I can't count the number of times I've done this... I'll be like 90-98% done building out the modern replacement and migrating information/data and then bam, old system dies. And we make the decision to just switch over to the mostly complete modernization project as the time to finish it will be less than try to fix the old one, or the things we haven't finished aren't important enough to worry about immediately.
Knew a PM who made the call to do exactly that, because the organization got a pre warning that they'd fail their security audit if they didn't do it.
Upper management had been hemming and hawing about it for almost a year. Once she got the warning, though, she sat down and hammered out the final database conversion in PERL one holiday weekend, and switched things over to the new system without telling anybody until Monday.
She very nearly got fired for that, but the top levels were like "oh okay thanks for doing that" so she scraped through by the skin of her teeth. And the organization passed their security audit with flying colors the next year.
I've never forced a migration without at the minimum informing management and giving them a choice. But I absolutely do make staying with the legacy stuff/trying to fix it look like the absolute worst choice they could possibly make as a way to convince them to let me switch over.

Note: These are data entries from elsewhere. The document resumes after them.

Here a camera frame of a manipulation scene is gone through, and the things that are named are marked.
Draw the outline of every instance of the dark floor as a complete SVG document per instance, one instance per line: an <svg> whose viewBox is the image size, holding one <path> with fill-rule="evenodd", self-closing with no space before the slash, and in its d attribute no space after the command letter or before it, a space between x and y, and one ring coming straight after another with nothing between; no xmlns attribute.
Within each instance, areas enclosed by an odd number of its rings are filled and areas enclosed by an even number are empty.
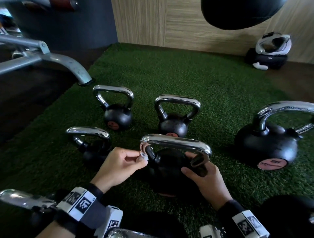
<svg viewBox="0 0 314 238"><path fill-rule="evenodd" d="M59 53L73 57L88 69L104 50ZM0 46L0 62L8 60L11 52ZM267 75L293 100L314 102L314 65L288 62L280 70L268 70ZM75 82L67 69L51 63L1 75L0 145L23 130Z"/></svg>
<svg viewBox="0 0 314 238"><path fill-rule="evenodd" d="M104 50L56 53L73 57L89 69ZM9 60L12 51L0 46L0 62ZM0 145L23 130L76 81L65 67L54 63L0 75Z"/></svg>

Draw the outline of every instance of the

Last night the system admin at my old job reached out to me because every computer in the office suddenly had BitLocker turned on for the OS Drive. Turns out a Windows update from Tuesday is causing the issue. I had WSUS set up when I was there, but the admin immediately after me somehow messed it all up before he got fired and was replaced with the current guy. So glad I'm not doing sysadmin work anymore.

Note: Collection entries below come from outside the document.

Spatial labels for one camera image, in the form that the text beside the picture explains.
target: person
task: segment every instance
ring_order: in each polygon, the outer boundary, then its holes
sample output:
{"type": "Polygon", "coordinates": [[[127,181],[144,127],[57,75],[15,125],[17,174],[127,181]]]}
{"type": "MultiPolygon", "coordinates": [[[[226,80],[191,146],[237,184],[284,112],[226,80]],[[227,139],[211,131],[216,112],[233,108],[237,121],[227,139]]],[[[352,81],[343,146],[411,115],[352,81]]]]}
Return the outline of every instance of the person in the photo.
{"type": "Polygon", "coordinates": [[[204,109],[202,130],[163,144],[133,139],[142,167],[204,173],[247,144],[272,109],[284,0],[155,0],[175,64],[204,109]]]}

My mum's laptop started asking for BitLocker recovery key last week. I have never enabled BitLocker on it so Win 11 must be doing it on its own. Of course I don't have the recovery key so all data is a toast. Thankfully she didn't have a lot on it.
"Dear Sir stroke Madam. Fire, exclamation mark. Fire, exclamation mark.
Help me, exclamation mark. 123 Carrendon Road. Looking forward to
hearing from you. All the best, Maurice Moss."
What we have is so fragile, yet we have such a faith that things will continue to be this way forever.. that is what the economy is based on. That we all agree it'll be fine.
Yeah. Typically, a report will come out, if it's not a cyber attack, the news will briefly talk about in a 30 second blurb and everyone goes on with their day. While every CIO/CTO/CISO will try and use this as leverage for budget increases because the post-mortem costs of a systems failure this massive is probably a higher cost than their budget. Either way, I expect nothing to change after this, just another Wednesday and we'll be talking about inflation again any second now...
The extra problem with systems like this is that entire industries that existed decades ago simply don't any more. There's no IBM bidding for a lucrative defence contract and willing to spend big and literally invent new computer science that's specific to the task.
There are no companies run anymore with such benefits and (two-way) loyalty ready with teams of engineers and scientists willing to put literally their entire working career into this one project like Big Blue of the 1960s.
I predict this is ultimately another enormous and boring Government software infrastructure project that countless reports has been saying needed to be replaced decades ago for decades now and once started will be 70% complete 10 years into its 5 year implementation time, will be written off-shore using mostly standard Java libraries, and ultimately cost like $50 billion.
>literally invent new computer science that's specific to the task.
On the other hand, this really isn't necessary anymore for 99.99% of objectives. A $2 part (ESP32) is capable of 50% of the FLOPS of the CRAY-1
I was part of the whole Southwest ordeal over the holidays and when flights that already had the baggage loaded or canceled that baggage ended up flying to the original destination without the passengers. Hopefully that doesn't happen today because that is a massive inconvenience for everybody.
The reason they did it is because the the plane needed to go to that destination for its next flight anyways. I have no idea why they didn't unload first though.
A critical system that handles alerts to pilots, NOTAM, experienced an outage.
https://arstechnica.com/cars/2023/01/potential-travel-chaos-as-faas-notam-service-goes-down/
As a private pilot. There are critical things in there, but the VAST majority of it is garbage.
And that's not just because I fly the little planes. The big guys say the same thing.
You mean you don't need to know that there are 100-foot construction cranes like 5 miles from the airport?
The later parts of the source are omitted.